*** Supplied material ***
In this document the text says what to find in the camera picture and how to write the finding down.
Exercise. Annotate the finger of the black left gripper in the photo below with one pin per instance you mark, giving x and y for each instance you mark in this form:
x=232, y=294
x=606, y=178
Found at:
*** End of Supplied material ***
*** Supplied material ***
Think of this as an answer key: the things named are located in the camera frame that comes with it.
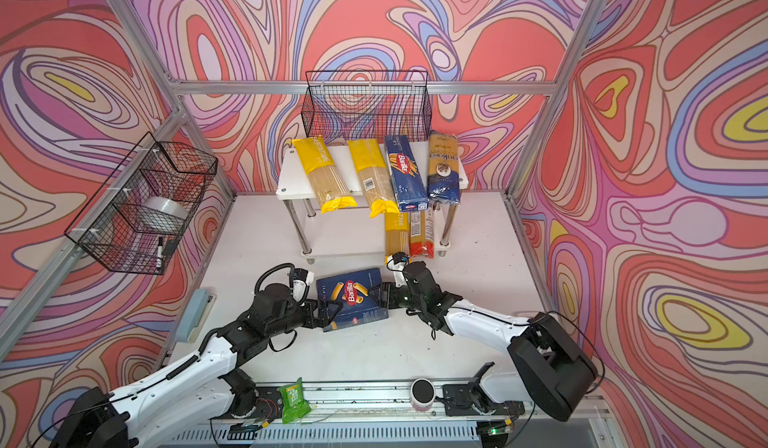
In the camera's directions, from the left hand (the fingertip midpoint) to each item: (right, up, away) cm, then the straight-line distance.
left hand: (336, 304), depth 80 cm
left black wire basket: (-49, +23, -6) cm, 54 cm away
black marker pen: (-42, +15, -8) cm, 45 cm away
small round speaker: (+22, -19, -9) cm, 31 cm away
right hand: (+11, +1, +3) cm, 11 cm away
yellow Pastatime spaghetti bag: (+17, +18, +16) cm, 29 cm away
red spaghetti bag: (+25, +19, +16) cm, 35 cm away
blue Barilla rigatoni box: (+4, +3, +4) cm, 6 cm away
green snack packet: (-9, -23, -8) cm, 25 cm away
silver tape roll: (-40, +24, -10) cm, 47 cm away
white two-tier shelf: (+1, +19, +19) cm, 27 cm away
*** End of Supplied material ***
*** Supplied material ***
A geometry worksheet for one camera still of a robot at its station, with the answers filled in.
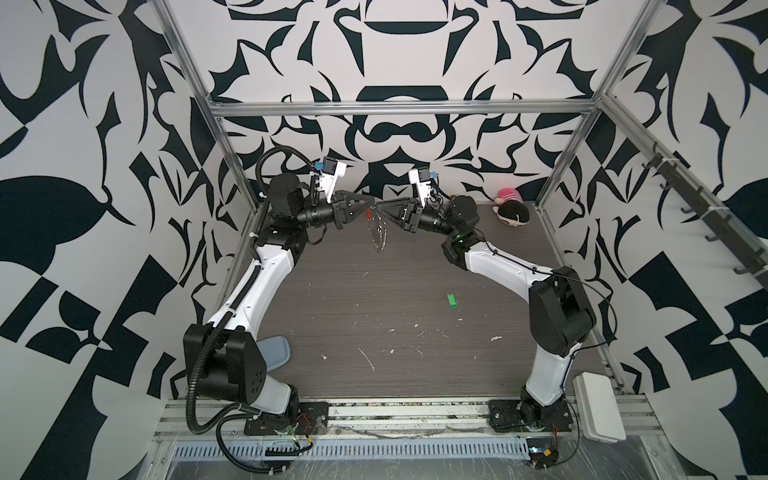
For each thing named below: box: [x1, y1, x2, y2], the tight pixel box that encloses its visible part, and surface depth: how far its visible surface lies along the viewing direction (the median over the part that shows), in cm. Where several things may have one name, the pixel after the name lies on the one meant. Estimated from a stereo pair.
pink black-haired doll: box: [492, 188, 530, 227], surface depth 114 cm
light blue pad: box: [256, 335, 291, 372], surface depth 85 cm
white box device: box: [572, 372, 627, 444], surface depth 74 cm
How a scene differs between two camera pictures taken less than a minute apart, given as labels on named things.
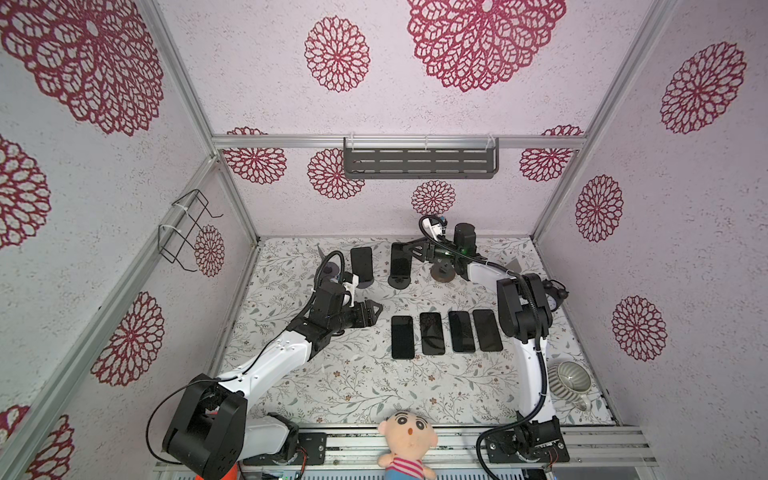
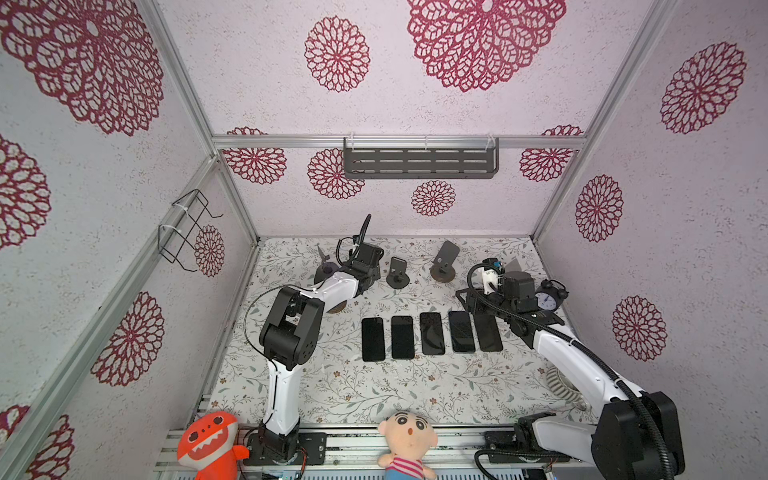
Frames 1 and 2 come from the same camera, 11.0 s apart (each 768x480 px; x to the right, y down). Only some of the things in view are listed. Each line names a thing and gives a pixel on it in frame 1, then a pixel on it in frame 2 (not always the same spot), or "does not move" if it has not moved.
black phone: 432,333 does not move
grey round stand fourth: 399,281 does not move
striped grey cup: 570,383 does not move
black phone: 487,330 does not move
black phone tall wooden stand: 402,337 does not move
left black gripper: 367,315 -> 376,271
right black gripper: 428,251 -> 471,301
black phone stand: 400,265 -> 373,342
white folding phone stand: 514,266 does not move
*** End of Supplied material ***
Task description. If a line in the material contains the word "phone", copy that line.

Completed task.
black phone: 432,333 does not move
black phone: 487,330 does not move
black phone tall wooden stand: 402,337 does not move
black phone stand: 400,265 -> 373,342
white folding phone stand: 514,266 does not move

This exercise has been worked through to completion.